§ **EXERCISE DETAILS**
Return all of the material exactly; no line may be dropped.

━━━━━━━━━━━━━━━━

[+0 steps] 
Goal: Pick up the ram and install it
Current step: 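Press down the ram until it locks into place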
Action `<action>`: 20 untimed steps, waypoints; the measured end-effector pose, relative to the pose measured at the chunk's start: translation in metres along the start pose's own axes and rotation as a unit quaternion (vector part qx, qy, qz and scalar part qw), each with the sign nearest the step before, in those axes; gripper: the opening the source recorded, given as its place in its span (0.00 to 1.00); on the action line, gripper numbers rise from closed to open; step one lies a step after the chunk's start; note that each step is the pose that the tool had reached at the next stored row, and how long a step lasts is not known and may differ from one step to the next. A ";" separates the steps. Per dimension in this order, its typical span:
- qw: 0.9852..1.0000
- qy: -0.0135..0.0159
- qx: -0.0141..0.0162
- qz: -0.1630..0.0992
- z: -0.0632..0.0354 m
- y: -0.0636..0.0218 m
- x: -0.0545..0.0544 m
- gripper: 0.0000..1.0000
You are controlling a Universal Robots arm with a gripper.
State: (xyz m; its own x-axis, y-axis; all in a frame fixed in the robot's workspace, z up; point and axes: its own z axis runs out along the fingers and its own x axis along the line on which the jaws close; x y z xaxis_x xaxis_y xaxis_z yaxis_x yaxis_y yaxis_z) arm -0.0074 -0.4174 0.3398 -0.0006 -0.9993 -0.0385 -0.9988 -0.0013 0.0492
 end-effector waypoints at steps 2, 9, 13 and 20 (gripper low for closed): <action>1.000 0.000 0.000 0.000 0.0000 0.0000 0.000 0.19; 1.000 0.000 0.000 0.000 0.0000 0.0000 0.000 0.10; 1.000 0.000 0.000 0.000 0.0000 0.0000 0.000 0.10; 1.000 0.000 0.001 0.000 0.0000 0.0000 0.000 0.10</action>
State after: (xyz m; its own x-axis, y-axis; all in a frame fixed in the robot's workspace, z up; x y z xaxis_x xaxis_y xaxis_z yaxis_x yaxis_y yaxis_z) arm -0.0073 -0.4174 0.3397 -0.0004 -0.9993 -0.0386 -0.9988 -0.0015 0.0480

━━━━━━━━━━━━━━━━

§ **SOLUTION TO THIS TASK**
[+0 steps] 
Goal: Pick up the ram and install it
Current step: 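Press down the ram until it locks into place
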Action `<action>`: 20 untimed steps, waypoints; the measured end-effector pose, relative to the pose measured at the chunk's start: translation in metres along the start pose's own axes and rotation as a unit quaternion (vector part qx, qy, qz and scalar part qw), each with the sign nearest the step before, in those axes; gripper: the opening the source recorded, given as its place in its span (0.00 to 1.00); on the action line, gripper numbers rise from closed to open; step one lies a step after the chunk's start; note that each step is the pose that the tool had reached at the next stored row, and how long a step lasts is not known and may differ from one step to the next. A ";" separates the steps. Per dimension in this order, its typical span:
- qw: 0.9852..1.0000
- qy: -0.0135..0.0159
- qx: -0.0141..0.0162
- qz: -0.1630..0.0992
- z: -0.0632..0.0354 m
- y: -0.0636..0.0218 m
- x: -0.0545..0.0544 m
- gripper: 0.0000..1.0000
You are controlling a Universal Robots arm with a gripper.
State: (xyz m; its own x-axis, y-axis; all in a frame fixed in the robot's workspace, z up; point and axes: its own z axis runs out along the fingers and its own x axis along the line on which the jaws close; x y z xaxis_x xaxis_y xaxis_z yaxis_x yaxis_y yaxis_z) arm -0.0074 -0.4174 0.3398 -0.0006 -0.9993 -0.0385 -0.9988 -0.0013 0.0492
 end-effector waypoints at steps 2, 9, 13 and 20 (gripper low for closed): <action>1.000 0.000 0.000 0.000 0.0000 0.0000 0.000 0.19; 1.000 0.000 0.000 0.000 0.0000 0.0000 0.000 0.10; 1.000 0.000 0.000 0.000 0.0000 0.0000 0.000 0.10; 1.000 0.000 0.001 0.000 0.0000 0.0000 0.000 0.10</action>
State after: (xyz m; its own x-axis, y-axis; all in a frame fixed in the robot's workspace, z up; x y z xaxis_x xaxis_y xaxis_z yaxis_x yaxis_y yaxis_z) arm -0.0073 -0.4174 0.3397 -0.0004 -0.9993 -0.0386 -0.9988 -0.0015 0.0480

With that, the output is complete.